January is the prime month for making resolutions and predictions, and everyone knows how useless resolutions can be. Few, if any, are ever kept, especially when they involve personal behaviors such as eating less and exercising more.
Predictions can be equally useless, although there’s the occasional exception. Economic forecasts, including those for such things as economic growth and inflation rates, many times are within “ball park” range.
But weather is a whole other story. Even with the wave of new forecasting technology, predicting the weather continues to be a most inexact science. This doesn’t come as a surprise to farmers, who rarely make decisions based on long-range weather forecasts. Most believe it’s raining only after the water hits them on the back — it’s a healthy skepticism that usually serves them well.
But there are others who put more stock — literally — into long-term weather prognosticating, and for that, they paid dearly this past year.
You might remember that in May of 2006, U.S. government and private forecasters warned of another dire Atlantic hurricane season. Coming on the heels of hurricanes Katrina and Rita, the forecasts kept oil prices at near-record highs for months. They kept oil prices near a record for months and scared away some insurance investors. In addition, some hedge funds gambled big that natural gas prices would climb, only to lose billions.
So how accurate were these forecasts? No hurricanes stuck the U.S. coast this past year, deflating natural gas prices. And one of the most closely watched forecasters — Colorado State University — said that it had overstated the hurricane risk. “We did the best we could with the information we had,” said the forecasters.
The miscalculations made by weather forecasters in 2006 showed what can happen when energy traders and investors rely too heavily on long-term predictions.
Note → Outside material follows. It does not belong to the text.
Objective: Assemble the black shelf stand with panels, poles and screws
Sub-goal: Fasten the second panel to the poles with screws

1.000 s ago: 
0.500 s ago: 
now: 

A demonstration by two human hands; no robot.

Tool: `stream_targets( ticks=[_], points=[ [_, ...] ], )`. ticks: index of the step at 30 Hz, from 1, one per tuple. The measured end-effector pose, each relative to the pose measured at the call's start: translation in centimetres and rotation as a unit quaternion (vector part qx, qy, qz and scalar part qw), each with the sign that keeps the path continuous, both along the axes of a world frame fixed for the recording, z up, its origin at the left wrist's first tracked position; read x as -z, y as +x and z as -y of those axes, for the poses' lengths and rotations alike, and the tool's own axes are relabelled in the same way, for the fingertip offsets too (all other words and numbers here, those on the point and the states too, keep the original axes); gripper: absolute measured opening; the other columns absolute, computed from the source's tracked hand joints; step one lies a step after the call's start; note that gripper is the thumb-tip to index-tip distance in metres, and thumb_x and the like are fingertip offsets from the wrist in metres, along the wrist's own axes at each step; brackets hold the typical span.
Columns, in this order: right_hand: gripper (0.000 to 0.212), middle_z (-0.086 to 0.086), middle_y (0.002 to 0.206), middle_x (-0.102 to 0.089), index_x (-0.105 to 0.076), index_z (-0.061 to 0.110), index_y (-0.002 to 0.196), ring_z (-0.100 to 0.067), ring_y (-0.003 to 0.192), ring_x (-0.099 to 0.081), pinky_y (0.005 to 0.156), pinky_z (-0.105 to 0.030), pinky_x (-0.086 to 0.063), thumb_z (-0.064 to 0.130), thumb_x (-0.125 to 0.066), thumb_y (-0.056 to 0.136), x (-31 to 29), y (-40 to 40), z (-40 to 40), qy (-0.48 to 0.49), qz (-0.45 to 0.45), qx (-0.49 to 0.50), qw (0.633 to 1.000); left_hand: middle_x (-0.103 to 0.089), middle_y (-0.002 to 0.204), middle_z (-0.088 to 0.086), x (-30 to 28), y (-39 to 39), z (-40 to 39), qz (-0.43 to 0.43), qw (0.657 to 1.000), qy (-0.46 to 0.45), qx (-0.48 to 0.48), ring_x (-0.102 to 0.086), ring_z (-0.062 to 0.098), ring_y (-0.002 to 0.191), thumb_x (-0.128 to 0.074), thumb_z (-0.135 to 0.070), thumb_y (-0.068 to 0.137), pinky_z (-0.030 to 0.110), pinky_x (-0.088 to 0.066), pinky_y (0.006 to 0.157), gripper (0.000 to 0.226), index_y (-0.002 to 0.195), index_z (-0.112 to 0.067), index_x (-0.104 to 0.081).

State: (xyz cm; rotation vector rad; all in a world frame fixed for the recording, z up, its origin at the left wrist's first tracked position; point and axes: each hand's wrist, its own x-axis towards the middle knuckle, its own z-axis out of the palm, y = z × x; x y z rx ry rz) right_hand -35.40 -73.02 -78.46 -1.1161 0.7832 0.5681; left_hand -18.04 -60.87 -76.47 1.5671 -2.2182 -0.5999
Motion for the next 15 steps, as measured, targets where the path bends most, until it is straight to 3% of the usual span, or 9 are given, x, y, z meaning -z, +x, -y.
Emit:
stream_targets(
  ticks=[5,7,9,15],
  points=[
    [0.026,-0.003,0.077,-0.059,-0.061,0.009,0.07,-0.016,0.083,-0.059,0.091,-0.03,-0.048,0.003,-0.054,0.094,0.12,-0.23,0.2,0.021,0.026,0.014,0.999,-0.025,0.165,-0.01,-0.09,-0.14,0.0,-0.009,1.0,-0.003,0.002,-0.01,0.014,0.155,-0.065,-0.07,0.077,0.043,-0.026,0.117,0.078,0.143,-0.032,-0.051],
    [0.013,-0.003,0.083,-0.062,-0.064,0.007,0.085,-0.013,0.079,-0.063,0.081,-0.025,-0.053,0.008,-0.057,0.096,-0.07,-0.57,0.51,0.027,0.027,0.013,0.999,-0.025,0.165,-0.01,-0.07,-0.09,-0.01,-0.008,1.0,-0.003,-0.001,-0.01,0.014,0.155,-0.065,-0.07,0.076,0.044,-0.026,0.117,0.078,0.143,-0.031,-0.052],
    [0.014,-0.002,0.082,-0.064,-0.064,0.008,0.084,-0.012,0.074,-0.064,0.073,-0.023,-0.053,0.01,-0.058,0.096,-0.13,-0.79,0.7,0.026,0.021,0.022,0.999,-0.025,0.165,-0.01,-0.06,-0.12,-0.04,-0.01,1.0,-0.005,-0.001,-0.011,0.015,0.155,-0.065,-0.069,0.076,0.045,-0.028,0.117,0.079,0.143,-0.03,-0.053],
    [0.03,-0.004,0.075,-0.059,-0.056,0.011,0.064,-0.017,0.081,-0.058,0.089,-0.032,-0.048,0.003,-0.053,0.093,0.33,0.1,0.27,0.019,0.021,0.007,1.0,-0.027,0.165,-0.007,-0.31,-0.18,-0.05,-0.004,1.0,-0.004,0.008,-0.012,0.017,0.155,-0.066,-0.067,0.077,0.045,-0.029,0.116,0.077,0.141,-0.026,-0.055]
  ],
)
Weather forecasts from Colorado State and others, including government agencies, universities and private firms, are used routinely by traders in the natural gas futures market, insurers calculating what to charge policyholders, investors judging how much to pay for insurance stock, and coastal residents.
Colorado State’s hurricane reports have been considered authoritative largely because of the reputation of their founder, William Gray. He got his start as a U.S. Air Force meteorologist in the 1950s and developed the first seasonal forecasts for tropical storms in the 1980s.
In many years, “Dr. Gray’s Tropical Storm Forecast” proved extremely accurate. Early in 2002, 2003 and 2004, the reports correctly predicted the number of named storms in the Atlantic Ocean and Gulf of Mexico for the entire year. In 2005, when a record 28 named storms formed in the Atlantic, the Colorado State report sounded an early alarm, warning in May of that year of “a well-above-average hurricane season” and predicting 15 named storms.
That impressive track record is one reason this past year’s first forecast, published in April, drew so much attention. The report predicted another “very active” hurricane season, including 17 named storms, with five of them being intense hurricanes. Colorado State also said there was an 81 percent chance of a major hurricane striking the U.S., coastline. It put the risk of one of them hitting the Gulf Coast — the center of U.S. oil production — at 47 percent.
In the summer of 2006, the price of crude oil futures reached a record-high of $78.40, and fears of an active hurricane season boosted natural gas prices to a record $15.78. For a time after Katrina and Rita, all of the Gulf’s oil production and 80 percent of its gas output was shut down.
If you’re a coastal resident, you know too well that insurers raised prices to try and recoup the losses from 2005. Katrina alone cost an estimated $40.6 billion, and all 2005 hurricanes together cost about $57.3 billion. In addition, prices for commercial properties along the U.S. coast rose by as much as 500 percent in the second quarter of 2006.
The 2006 storm forecast resulted in insurers selling a record number of catastrophic bonds — which pay out in the event of certain disasters — but some investors steered clear of these insurers.
Farmers in the Southeast tend to have mixed feelings about hurricanes. If a hurricane comes in the middle or at the tail end of a hot, dry season, and it’s downgraded to a tropical storm by the time it reaches land, it could mean a good finish for some crops. But a storm becomes a disaster when it sustains hurricane-force winds as it moves toward land, or when it drops substantial amounts of rainfall on cotton or peanuts that need to be harvested.
But a farmer isn’t likely to bet on either outcome, and most will tell you there’s a certain comfort in knowing that all things can’t be predicted — that some things are still left to chance, or at least beyond our comprehension.